_Description of the task_
Give again, word for word, each line from the top of the listing through the line that holds "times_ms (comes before".

──────────────────────────────

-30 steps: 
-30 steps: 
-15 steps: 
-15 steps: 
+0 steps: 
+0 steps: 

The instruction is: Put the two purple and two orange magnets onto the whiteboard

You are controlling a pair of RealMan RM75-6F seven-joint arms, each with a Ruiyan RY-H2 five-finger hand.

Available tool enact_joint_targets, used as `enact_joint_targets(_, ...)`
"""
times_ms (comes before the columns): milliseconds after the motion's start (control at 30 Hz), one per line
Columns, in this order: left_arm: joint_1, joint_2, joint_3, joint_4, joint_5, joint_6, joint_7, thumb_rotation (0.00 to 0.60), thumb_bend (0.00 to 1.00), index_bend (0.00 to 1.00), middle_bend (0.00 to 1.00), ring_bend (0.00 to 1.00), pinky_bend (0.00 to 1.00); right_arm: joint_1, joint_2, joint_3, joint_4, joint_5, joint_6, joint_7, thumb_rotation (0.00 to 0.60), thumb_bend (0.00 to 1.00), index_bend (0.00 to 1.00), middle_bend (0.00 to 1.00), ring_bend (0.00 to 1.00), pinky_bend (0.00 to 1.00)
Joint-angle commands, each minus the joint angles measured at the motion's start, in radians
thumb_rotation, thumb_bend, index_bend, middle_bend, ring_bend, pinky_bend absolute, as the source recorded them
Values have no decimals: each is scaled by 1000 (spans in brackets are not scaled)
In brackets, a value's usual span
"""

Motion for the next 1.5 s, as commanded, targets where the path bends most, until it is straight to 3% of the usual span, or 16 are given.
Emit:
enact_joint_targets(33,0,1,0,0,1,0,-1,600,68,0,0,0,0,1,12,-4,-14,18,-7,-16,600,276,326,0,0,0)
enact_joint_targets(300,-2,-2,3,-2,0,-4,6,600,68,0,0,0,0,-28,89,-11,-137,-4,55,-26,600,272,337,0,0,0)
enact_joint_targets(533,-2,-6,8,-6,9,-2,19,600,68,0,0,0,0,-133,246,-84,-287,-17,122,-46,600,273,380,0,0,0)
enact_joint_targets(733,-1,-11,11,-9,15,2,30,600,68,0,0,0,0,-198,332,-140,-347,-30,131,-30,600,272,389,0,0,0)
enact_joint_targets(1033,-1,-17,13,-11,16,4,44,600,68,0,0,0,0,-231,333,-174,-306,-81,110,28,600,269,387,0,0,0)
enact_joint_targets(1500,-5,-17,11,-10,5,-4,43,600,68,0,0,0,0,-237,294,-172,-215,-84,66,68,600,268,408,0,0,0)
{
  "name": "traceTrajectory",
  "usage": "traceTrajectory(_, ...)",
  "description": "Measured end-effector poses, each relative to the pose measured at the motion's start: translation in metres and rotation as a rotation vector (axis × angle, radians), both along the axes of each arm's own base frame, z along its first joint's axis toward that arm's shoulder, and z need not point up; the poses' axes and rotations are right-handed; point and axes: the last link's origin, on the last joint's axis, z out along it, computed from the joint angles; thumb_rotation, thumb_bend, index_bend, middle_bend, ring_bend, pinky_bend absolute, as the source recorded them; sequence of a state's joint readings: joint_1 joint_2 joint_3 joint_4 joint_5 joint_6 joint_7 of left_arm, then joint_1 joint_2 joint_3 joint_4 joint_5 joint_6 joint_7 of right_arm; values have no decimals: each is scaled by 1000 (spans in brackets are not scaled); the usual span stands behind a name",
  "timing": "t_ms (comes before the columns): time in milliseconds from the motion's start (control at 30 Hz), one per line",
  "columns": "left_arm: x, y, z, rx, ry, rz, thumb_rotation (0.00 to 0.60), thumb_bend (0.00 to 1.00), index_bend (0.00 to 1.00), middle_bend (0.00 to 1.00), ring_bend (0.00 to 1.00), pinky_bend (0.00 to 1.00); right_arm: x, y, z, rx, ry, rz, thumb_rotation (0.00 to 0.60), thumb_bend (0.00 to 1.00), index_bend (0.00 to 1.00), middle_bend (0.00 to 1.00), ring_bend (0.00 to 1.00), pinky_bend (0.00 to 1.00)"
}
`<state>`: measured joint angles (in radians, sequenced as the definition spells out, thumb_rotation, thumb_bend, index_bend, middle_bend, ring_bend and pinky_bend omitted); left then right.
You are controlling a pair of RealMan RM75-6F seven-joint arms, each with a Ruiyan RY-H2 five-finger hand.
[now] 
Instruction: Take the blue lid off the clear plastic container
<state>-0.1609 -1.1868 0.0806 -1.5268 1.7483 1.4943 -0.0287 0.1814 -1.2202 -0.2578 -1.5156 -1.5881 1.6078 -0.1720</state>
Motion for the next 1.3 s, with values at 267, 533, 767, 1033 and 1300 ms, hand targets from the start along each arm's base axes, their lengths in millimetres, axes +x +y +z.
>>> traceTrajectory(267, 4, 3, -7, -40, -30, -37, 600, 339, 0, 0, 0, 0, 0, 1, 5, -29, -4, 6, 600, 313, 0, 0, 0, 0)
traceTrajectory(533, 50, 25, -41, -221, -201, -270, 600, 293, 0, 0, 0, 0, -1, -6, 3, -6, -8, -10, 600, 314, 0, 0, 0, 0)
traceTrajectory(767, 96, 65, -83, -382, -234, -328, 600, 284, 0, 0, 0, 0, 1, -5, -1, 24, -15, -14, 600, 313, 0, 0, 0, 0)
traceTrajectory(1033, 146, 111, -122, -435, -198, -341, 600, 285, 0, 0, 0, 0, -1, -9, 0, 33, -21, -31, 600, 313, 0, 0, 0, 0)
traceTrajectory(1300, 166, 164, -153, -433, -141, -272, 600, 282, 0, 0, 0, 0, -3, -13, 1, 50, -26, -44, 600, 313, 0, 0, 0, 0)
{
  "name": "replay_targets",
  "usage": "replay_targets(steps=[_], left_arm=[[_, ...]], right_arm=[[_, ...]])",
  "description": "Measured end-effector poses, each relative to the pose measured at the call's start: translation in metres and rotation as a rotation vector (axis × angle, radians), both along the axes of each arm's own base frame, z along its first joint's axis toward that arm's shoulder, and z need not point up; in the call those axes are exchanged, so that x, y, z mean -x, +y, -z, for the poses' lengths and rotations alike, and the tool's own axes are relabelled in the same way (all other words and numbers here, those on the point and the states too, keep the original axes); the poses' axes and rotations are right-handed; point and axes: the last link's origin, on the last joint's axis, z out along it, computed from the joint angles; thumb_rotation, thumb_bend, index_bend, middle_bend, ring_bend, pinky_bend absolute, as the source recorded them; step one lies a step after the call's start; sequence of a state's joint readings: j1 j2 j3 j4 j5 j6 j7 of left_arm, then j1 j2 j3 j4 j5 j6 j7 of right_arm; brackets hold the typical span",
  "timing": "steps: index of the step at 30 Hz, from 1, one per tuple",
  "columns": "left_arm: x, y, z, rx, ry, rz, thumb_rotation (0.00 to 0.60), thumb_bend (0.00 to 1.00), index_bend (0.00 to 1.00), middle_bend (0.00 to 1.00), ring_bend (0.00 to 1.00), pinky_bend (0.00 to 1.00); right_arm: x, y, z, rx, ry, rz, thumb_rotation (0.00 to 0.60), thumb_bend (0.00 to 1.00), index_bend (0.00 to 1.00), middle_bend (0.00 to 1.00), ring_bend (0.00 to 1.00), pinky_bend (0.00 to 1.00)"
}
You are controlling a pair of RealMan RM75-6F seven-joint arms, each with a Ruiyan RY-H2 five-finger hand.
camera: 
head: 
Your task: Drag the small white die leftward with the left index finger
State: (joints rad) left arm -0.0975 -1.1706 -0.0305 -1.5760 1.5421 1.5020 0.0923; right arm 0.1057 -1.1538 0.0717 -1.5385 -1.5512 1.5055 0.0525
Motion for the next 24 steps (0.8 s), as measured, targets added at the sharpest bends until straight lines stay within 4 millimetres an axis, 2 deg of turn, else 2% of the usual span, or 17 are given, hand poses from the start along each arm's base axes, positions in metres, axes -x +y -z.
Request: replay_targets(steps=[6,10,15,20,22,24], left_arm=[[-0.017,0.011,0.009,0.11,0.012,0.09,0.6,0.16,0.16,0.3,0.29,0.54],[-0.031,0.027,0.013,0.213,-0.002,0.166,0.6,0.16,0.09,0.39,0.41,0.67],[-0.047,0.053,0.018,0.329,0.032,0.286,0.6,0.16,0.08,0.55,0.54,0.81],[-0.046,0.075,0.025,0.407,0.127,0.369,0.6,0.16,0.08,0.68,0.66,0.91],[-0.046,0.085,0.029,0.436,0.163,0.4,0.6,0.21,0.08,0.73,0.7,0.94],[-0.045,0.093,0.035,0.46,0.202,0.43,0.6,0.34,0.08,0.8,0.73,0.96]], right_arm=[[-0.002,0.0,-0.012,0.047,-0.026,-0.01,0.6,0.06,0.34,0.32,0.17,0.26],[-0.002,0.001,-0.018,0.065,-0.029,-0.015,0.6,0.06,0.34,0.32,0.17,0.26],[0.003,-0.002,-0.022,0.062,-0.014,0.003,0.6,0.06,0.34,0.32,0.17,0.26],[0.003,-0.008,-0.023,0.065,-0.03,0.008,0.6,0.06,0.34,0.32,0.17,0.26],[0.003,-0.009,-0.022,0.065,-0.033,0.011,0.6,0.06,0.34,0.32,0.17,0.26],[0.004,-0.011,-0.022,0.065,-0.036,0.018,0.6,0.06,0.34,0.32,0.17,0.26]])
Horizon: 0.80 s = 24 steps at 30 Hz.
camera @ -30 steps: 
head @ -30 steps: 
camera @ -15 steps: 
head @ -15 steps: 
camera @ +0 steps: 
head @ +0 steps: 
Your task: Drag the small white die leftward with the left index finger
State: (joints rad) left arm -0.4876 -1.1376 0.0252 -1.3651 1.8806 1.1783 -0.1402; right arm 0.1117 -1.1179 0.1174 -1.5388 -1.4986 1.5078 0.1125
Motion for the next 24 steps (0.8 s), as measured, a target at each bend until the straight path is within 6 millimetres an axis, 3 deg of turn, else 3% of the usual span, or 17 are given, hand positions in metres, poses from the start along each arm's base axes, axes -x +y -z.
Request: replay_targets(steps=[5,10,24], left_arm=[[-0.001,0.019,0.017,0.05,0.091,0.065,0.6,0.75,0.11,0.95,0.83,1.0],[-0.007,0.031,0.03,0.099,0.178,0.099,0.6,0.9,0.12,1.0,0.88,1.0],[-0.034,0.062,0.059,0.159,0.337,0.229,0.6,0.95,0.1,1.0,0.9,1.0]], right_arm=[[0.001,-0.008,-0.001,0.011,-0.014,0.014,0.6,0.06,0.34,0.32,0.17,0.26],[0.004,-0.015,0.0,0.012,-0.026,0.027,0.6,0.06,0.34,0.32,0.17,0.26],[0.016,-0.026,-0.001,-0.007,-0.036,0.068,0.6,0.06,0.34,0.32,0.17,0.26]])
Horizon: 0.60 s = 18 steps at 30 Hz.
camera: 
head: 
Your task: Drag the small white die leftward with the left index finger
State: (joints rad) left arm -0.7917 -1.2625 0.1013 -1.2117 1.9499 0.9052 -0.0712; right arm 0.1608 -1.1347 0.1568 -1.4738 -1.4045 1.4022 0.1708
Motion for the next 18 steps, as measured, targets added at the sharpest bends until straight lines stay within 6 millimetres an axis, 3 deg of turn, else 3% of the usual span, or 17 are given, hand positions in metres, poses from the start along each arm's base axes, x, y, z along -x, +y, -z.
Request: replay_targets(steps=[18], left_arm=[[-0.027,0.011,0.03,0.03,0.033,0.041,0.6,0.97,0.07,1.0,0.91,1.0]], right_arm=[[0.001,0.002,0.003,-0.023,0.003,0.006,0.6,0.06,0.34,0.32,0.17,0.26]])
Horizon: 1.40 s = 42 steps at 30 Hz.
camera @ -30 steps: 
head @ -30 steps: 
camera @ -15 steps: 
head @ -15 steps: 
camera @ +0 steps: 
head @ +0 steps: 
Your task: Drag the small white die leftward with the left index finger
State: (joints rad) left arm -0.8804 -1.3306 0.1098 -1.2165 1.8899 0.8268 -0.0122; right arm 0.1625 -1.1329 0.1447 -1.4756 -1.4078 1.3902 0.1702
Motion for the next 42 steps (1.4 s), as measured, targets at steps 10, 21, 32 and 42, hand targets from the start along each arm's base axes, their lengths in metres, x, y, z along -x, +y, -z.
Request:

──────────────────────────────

_Output_
-30 steps: 
-30 steps: 
-15 steps: 
-15 steps: 
+0 steps: 
+0 steps: 

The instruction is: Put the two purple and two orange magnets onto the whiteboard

You are controlling a pair of RealMan RM75-6F seven-joint arms, each with a Ruiyan RY-H2 five-finger hand.

Available tool enact_joint_targets, used as `enact_joint_targets(_, ...)`
"""
times_ms (comes before the columns): milliseconds after the motion's start (control at 30 Hz), one per line

The given output is the complete response.